Task to carry out: In the records below, take the line containing "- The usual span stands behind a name" and every line following it, and write them out exactly.

Items listed in a dataset:
BEGIN

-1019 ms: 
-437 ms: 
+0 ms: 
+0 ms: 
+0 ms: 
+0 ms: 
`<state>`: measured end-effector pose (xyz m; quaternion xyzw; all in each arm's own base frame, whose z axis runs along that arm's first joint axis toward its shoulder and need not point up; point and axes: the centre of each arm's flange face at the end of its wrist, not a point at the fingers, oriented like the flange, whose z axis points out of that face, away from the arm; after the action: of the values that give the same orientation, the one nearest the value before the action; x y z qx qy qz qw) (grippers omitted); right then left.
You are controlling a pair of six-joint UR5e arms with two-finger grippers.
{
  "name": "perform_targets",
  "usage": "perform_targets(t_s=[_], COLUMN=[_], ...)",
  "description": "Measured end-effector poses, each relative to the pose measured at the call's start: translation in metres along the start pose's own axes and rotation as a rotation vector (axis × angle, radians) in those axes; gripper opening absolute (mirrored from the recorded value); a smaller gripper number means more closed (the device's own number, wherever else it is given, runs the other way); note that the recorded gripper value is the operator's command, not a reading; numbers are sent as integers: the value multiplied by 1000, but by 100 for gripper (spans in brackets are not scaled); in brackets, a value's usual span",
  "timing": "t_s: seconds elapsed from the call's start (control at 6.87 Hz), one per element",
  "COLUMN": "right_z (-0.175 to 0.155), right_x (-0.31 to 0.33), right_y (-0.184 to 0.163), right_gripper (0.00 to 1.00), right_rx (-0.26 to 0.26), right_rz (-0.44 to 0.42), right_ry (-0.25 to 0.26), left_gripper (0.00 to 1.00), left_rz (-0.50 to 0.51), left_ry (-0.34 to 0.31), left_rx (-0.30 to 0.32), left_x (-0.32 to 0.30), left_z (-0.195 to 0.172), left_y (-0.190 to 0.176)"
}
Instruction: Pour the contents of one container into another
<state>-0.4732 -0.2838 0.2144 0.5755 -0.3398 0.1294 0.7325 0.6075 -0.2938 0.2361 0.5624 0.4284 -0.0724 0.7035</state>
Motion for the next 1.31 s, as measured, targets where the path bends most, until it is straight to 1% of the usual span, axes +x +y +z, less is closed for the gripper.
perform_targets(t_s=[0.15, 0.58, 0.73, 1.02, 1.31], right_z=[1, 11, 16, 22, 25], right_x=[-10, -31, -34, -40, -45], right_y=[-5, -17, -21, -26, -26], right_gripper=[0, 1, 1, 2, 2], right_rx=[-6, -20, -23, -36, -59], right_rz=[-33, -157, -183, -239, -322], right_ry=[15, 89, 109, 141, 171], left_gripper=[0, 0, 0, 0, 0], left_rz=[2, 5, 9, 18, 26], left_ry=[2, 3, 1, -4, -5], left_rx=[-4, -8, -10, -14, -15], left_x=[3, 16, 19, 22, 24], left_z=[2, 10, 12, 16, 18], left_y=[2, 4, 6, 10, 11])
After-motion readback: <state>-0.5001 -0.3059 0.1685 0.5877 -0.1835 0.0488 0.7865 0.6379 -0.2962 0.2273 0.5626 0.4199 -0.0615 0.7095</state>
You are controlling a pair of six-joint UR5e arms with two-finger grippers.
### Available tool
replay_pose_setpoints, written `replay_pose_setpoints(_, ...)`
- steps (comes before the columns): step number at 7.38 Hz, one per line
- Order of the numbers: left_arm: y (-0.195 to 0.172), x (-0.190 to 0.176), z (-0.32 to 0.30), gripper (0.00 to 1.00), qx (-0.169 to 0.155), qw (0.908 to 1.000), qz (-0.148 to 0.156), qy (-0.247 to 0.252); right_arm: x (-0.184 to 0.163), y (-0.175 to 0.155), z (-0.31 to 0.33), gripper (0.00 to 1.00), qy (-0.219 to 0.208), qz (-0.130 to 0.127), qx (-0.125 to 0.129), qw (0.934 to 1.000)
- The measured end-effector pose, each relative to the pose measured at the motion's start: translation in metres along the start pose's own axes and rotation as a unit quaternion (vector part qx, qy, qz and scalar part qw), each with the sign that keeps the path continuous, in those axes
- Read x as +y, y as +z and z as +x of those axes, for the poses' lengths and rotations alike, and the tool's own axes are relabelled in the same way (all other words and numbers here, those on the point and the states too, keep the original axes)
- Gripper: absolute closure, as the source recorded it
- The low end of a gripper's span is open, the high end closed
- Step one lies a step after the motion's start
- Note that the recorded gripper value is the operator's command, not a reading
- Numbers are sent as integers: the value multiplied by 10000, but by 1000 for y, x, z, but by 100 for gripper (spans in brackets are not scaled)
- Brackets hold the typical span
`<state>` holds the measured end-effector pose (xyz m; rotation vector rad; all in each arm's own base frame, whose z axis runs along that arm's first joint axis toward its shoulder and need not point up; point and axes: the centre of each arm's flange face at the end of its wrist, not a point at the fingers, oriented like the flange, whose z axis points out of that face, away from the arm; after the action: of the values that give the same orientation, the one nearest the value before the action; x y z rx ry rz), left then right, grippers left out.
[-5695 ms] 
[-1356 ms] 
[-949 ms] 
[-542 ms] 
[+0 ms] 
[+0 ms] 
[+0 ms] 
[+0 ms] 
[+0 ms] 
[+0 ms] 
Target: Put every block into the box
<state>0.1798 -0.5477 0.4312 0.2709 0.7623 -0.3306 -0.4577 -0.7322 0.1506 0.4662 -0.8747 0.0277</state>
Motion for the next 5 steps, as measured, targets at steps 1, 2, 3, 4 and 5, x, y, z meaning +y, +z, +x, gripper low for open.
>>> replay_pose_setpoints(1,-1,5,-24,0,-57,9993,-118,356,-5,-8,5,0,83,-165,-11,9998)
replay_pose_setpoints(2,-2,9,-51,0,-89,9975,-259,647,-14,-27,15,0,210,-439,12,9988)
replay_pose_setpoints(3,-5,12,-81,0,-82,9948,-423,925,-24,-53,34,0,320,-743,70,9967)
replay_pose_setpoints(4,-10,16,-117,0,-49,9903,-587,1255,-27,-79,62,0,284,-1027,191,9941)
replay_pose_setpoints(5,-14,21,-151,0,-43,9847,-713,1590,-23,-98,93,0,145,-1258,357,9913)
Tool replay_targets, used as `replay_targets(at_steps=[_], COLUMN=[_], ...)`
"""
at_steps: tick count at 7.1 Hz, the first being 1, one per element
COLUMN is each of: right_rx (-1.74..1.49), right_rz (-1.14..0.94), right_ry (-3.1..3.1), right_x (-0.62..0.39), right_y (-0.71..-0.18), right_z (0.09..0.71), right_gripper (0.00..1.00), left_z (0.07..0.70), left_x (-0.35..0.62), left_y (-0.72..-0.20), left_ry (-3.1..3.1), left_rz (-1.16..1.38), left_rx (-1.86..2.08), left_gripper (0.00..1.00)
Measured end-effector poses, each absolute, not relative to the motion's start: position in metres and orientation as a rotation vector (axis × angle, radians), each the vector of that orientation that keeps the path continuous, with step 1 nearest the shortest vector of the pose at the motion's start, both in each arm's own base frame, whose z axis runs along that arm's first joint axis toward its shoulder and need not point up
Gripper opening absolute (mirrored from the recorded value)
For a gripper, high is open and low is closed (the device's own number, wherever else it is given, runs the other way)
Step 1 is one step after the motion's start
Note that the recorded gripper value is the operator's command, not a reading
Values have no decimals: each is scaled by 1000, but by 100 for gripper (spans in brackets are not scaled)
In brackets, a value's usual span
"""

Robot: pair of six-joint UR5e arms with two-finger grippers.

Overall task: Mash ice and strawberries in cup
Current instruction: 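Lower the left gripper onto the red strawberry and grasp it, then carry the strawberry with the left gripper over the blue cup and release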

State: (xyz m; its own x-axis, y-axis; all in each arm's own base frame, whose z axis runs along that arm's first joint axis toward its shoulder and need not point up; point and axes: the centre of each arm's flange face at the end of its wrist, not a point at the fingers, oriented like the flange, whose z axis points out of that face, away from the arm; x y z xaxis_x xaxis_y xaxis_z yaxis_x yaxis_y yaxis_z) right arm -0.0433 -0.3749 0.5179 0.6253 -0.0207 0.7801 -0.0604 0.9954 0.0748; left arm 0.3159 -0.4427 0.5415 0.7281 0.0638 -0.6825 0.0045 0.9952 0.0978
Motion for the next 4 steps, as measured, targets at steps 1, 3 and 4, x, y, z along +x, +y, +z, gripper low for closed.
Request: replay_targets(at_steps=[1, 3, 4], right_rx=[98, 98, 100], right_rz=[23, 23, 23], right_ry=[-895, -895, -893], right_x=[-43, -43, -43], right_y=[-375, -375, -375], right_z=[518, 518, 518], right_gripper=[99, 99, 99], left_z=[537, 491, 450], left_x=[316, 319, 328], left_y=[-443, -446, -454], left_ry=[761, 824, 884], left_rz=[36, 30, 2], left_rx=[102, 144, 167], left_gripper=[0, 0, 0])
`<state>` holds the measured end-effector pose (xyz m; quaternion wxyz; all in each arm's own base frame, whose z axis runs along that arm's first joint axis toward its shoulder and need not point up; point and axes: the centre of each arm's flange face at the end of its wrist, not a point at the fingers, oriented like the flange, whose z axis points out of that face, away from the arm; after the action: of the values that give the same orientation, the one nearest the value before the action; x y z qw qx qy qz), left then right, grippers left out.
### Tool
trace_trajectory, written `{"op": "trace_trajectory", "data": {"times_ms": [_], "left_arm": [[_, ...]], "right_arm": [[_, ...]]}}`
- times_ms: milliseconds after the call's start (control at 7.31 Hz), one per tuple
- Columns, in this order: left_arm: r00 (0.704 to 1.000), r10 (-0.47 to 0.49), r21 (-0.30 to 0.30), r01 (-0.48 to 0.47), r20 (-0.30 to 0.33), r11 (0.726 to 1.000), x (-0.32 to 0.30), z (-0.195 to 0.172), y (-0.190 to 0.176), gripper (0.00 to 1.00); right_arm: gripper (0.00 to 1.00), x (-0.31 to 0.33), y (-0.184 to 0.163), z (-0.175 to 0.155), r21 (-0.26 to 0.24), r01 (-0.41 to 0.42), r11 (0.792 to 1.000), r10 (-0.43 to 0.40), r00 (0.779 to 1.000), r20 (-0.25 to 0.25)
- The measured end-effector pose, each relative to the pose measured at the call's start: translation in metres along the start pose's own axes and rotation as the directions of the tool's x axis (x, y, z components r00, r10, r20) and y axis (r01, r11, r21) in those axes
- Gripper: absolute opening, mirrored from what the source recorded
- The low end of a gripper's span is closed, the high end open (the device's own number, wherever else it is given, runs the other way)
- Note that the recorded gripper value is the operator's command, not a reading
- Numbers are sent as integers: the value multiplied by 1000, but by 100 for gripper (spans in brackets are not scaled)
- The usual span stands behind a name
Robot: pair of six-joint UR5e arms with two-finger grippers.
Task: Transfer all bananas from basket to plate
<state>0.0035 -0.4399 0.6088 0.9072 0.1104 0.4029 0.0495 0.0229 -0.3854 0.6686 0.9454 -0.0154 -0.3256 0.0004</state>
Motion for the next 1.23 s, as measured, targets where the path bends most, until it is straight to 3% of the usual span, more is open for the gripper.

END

Exercise answer:
- The usual span stands behind a name
Robot: pair of six-joint UR5e arms with two-finger grippers.
Task: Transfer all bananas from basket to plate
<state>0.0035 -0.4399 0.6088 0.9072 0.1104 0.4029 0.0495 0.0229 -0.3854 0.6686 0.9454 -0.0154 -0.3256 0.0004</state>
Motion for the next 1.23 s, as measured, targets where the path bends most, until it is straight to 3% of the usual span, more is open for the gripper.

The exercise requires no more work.